I found this blog post, Screening for DID and more… by Bonnie Mikelson helpful in understanding how EMDR and dissociation are related.
This list from the article, especially numbers 8 and 9, seems particularly useful in what I’m dealing with in my own work and self-education and also in doing EMDR trainings with other therapists:
1) It has been established that one shouldn’t do EMDR with any client without first ruling out the presence of a dissociative disorder, but,
2) Many EMDR clinicians continue to have the erroneous belief that they can tell who is and isn’t dissociative as if dissociative disorders are floridly manifest. They only use the DES-II on clients whom they already suspect are dissociative, missing a great many of the non-florid dissociative diagnoses, plus,
3) The instrument most recommended in EMDR training, the DES-II, has false negatives and does not purport to be a diagnostic instrument but only a screening device.
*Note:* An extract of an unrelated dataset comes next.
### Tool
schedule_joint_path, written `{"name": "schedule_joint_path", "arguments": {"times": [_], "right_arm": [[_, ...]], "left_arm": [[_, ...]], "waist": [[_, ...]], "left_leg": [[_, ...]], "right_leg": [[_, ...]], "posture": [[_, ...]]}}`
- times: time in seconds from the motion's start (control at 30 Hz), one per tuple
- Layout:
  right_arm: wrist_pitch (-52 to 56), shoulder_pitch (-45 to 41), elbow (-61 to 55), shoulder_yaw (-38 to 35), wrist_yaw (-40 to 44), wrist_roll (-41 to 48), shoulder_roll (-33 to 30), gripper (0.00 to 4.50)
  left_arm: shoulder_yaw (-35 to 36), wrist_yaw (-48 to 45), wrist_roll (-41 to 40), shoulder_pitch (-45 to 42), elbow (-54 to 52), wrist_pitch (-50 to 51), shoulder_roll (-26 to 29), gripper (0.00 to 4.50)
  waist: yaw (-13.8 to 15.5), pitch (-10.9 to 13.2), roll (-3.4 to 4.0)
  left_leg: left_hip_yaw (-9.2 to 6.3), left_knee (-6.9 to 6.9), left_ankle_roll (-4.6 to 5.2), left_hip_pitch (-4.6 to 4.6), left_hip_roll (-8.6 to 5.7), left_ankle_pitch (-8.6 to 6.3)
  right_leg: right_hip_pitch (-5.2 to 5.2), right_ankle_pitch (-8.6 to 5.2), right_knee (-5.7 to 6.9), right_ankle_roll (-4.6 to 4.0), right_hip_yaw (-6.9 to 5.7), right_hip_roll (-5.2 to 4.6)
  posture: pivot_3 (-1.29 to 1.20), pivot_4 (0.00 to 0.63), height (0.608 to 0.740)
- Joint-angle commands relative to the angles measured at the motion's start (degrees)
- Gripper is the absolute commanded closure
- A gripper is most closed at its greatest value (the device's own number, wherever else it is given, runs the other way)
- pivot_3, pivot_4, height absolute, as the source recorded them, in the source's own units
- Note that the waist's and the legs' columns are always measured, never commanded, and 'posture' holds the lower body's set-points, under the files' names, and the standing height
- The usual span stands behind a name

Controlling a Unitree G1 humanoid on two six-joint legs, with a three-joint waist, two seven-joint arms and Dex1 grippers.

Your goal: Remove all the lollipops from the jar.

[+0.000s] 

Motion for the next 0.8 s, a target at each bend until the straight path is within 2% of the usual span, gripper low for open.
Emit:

However,
4) The SCID-D, the diagnostic device put forward to be the gold standard for assessment of the dissociative disorders, is not intuitively graspable and requires that a clinician be trained in its administration and scoring, and moreover, be educated somewhat in dissociative disorders, but,
5) Most EMDR clinicians are not at all trained and experienced with dissociative disorders, and have been taught in graduate school that their occurrence is rare or non-existent. Those clinicians often only have a paradigm shift regarding the presence of dissociation the hard way, such as…
6) Since many EMDR clinicians use EMDR a great deal in their practices, they run the risk of uncovering numerous dissociative clients in the middle of an EMDR that is either eruptive or looping, which risks…
7) The client may have a suicidal crisis requiring hospitalization, stop therapy, experience a therapeutic rupture, or refuse trauma work of any kind.
8) At this juncture many EMDR clinicians turn ashen, shrivel up, and abandon EMDR altogether for the safer and tamer tools. This happens without their ever having had the needed paradigm shift about dissociation and avoidance being the bedrock of many disorders, and association being a good part of their cure, to oversimplify a complicated story. Moreover,
9) Most new EMDR clinicians are slugging their way through the Adaptive Information Processing paradigm shift already, undertaking extensive and expensive training and consultation required for safe and effective EMDR use. Training in dissociation is competing with that for hypnosis, somatic, or other therapies. In that case,
10) If dissociation seems like the caboose of the train, not its engine, training in the treatment of dissociation a low priority on a scarce training budget. THE SCID-D vs. MID Some time ago Rick Kluft opined that Marlene Steinberg’s SCID-D is the gold standard for the diagnosis of dissociative disorders rather than Paul Dell’s MID. I agree with Dr Kluft that the SCID-D has a relatively longer and certainly a distinguished history in the dissociation field, whereas the MID is a recent comer. However, the SCID-D is a lengthy diagnostic interview, involving exploring for some hours the particular symptoms that represent the DSM criteria for diagnosing each of the dissociative disorders. In contrast, the MID is a questionnaire.